- Goal of the exercise
Write out the listing below exactly, and omit any images you find in it.

- Information shown

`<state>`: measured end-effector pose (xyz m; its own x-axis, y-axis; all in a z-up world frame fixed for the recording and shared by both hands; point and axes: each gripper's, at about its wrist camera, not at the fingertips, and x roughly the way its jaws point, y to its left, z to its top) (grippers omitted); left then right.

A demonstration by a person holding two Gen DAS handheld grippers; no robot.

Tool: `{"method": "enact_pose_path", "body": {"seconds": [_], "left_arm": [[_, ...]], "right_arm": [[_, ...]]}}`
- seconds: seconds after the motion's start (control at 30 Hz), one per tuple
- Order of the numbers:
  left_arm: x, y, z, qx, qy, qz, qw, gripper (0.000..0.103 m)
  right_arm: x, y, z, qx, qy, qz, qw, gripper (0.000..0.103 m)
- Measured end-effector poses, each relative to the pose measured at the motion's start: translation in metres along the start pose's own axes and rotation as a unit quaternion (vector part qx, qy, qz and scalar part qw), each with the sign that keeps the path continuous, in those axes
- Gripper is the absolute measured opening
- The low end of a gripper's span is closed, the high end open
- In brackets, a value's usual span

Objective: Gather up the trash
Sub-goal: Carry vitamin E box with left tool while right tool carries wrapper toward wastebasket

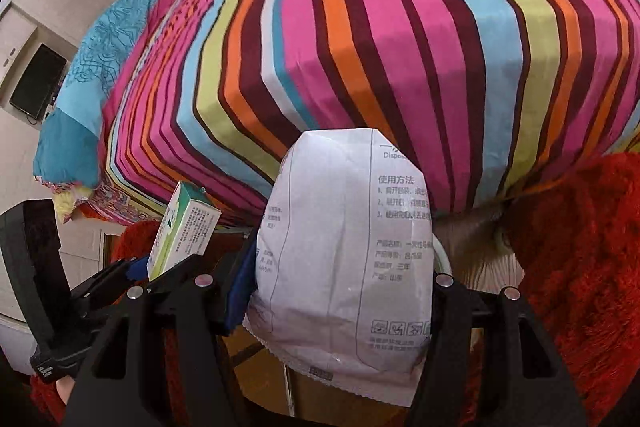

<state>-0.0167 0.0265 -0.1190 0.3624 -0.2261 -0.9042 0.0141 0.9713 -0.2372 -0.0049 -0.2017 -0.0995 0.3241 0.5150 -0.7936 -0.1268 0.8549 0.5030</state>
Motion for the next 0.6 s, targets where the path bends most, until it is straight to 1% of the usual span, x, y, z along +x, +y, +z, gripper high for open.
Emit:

- Worked solution
`<state>`: measured end-effector pose (xyz m; its own x-axis, y-axis; all in a z-up world frame fixed for the recording and shared by both hands; point and axes: each gripper's, at about its wrist camera, not at the fingertips, and x roughly the way its jaws point, y to its left, z to its top) (grippers omitted); left then right.

A demonstration by a person holding two Gen DAS handheld grippers; no robot.

Tool: `{"method": "enact_pose_path", "body": {"seconds": [_], "left_arm": [[_, ...]], "right_arm": [[_, ...]]}}`
- seconds: seconds after the motion's start (control at 30 Hz), one per tuple
- Order of the numbers:
  left_arm: x, y, z, qx, qy, qz, qw, gripper (0.000..0.103 m)
  right_arm: x, y, z, qx, qy, qz, qw, gripper (0.000..0.103 m)
- Measured end-effector poses, each relative to the pose measured at the motion's start: translation in metres along the start pose's own axes and rotation as a unit quaternion (vector part qx, qy, qz and scalar part qw), each with the sign that keeps the path continuous, in those axes
- Gripper is the absolute measured opening
- The low end of a gripper's span is closed, the high end open
- In brackets, a value's usual span

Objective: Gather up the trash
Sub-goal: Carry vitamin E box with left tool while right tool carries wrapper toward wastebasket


<state>-0.0167 0.0265 -0.1190 0.3624 -0.2261 -0.9042 0.0141 0.9713 -0.2372 -0.0049 -0.2017 -0.0995 0.3241 0.5150 -0.7936 -0.1268 0.8549 0.5030</state>
Motion for the next 0.6 s, targets where the path bends most, until it is straight to 1% of the usual span, x, y, z along +x, +y, +z, gripper high for open.
Emit:

No additional response is required.